Bir varmış bir yokmuş. Günlerden bir gün, yemyeşil ağaçlarla kaplı, kuşların cıvıl cıvıl şarkılar söylediği bir köyde, Eymen adında sevimli bir çocuk yaşarmış. Eymen, köydeki yaz günlerini çok severmiş. Sabahları erkenden kalkar, kuş cıvıltıları eşliğinde güne başlarmış.
En sevdiği şey ise, babasıyla birlikte köy pazarına gitmekmiş. Çünkü pazar, her hafta çeşit çeşit meyve ve sebzelerle dolu olur, renk cümbüşü içinde mis gibi kokular yükselirmiş.
Bir sabah, Eymen’in babası, “Eymen, bugün pazara gideceğiz ve karpuzu sen seçeceksin,” demiş. Eymen bu haberi duyunca çok heyecanlanmış ama aynı zamanda biraz da korkmuş. Çünkü karpuz seçmek, kolay bir iş değilmiş. Babası ona hep, “Karpuz seçmek dikkat ister,” dermiş ama Eymen neye dikkat etmesi gerektiğini pek bilmezmiş.
Ertesi sabah, güneş yavaş yavaş gökyüzünde yükselirken, Eymen ve babası pazara doğru yola çıkmışlar. Yol boyunca serin bir rüzgâr yüzlerini okşamış, ağaçların dalları hafifçe sallanmış. Eymen, kuşların kanat seslerini ve ağaçların yapraklarının hışırtısını dinleyerek derin bir nefes almış. İçinde bir mutluluk dalgası hissetmiş. Yürürken, babasına bakmış ve “Baba, karpuz seçmek gerçekten zor mu?” diye sormuş.
Babası gülümseyerek, “Aslında dikkatli bakarsan, o kadar da zor değil. Karpuzun sırrını anlamak için önce onunla konuşman gerekir,” demiş. Eymen bu sözü duyunca şaşırmış. “Karpuzla konuşmak mı? Nasıl yani?” diye sormuş. Babası, “Biraz sabırlı olursan, karpuz seninle konuşur.

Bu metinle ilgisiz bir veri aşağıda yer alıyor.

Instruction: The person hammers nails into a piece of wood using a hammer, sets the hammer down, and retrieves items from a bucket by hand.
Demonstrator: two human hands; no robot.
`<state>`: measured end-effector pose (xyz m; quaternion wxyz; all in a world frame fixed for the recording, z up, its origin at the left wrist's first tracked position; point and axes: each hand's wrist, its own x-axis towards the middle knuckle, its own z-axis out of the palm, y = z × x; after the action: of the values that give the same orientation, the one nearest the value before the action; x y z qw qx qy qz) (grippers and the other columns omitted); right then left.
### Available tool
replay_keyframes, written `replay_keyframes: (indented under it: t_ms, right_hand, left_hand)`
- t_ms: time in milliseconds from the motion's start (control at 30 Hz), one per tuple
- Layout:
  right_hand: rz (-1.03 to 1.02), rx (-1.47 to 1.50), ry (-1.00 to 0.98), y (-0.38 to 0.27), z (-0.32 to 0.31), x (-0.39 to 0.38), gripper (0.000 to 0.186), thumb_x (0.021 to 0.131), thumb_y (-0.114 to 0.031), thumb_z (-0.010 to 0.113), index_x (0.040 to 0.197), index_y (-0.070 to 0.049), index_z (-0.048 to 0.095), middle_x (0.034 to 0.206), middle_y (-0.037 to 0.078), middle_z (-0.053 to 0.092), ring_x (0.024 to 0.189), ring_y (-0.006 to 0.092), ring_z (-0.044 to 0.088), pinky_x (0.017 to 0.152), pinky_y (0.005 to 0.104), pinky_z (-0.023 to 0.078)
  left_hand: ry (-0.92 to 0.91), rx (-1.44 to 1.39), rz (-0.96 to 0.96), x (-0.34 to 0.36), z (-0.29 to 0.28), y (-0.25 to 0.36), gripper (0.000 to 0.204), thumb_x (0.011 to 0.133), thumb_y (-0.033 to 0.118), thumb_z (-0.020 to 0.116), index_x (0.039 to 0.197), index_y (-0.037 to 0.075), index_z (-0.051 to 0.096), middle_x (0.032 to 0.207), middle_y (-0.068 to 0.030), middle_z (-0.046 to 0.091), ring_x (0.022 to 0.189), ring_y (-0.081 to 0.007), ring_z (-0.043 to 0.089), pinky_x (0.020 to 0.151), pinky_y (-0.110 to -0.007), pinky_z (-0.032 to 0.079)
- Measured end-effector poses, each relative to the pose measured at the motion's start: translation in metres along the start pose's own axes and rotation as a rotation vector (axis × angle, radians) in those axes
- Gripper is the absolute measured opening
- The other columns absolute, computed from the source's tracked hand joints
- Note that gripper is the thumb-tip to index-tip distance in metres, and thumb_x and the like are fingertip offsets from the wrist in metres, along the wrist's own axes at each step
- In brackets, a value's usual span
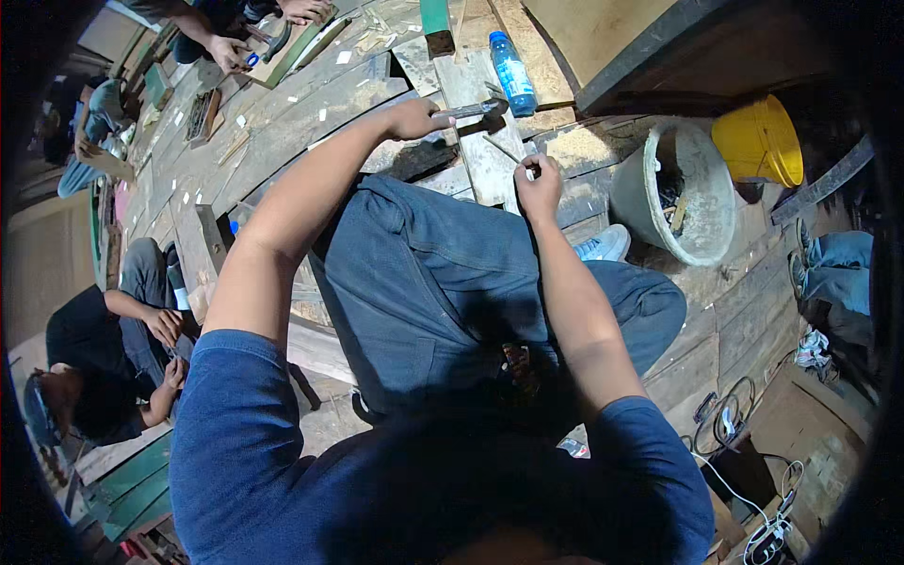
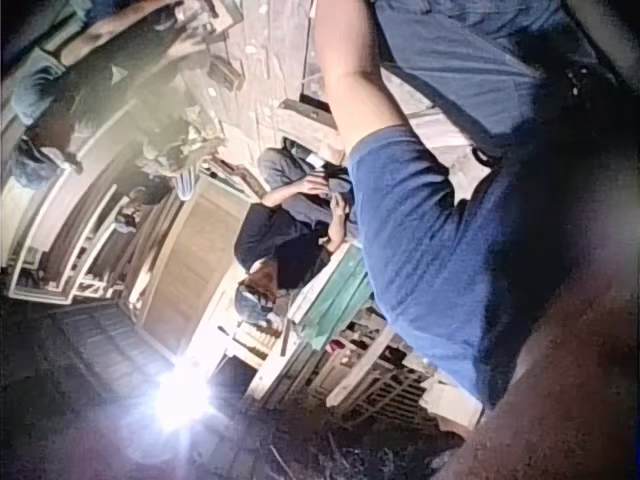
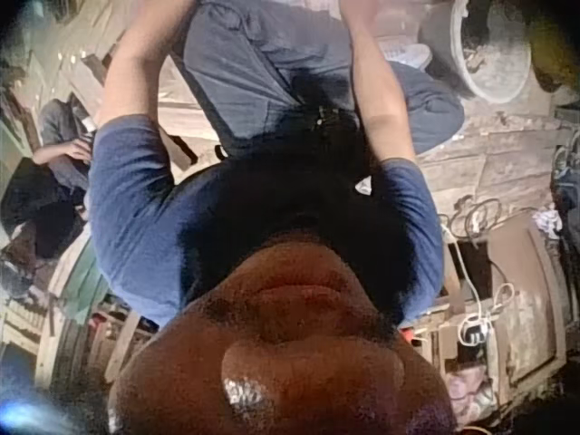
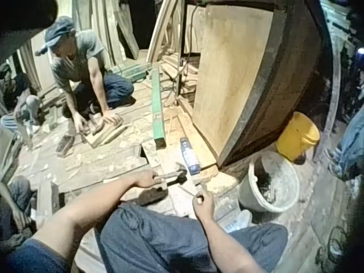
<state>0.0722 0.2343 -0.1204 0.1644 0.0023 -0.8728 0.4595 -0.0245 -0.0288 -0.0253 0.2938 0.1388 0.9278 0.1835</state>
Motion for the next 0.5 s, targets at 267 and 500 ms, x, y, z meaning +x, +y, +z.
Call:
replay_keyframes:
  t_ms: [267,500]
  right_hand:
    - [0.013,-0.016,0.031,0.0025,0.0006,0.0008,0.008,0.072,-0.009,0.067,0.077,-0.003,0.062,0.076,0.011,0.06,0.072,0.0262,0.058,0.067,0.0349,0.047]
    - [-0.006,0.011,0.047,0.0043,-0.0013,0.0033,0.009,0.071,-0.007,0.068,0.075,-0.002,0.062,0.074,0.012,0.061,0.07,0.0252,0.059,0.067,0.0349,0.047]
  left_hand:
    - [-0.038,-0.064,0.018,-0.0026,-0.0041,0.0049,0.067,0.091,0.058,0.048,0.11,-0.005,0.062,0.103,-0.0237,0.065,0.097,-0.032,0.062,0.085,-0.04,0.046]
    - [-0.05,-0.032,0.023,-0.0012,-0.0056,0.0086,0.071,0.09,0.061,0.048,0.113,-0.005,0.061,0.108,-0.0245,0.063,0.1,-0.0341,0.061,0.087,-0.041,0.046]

Ona dikkatle bak, vurduğunda çıkardığı sese kulak ver ve güneşte olgunlaşıp olgunlaşmadığını anlamak için altına bak,” diye açıklamış.
Pazara vardıklarında, Eymen kendini rengârenk tezgâhların ortasında bulmuş. Karpuz tezgâhına yaklaştığında, gözleri kocaman olmuş. Dev gibi karpuzlar, tezgâhın üzerinde parıl parıl parlıyormuş. Bazıları yuvarlak, bazıları uzunmuş, kimisi de hafifçe eğik duruyormuş. Eymen hangisini seçeceğini bir türlü bilememiş. Babası, “Hadi bakalım, önce dışına bir bak, parlak mı? Pürüzsüz mü?” demiş.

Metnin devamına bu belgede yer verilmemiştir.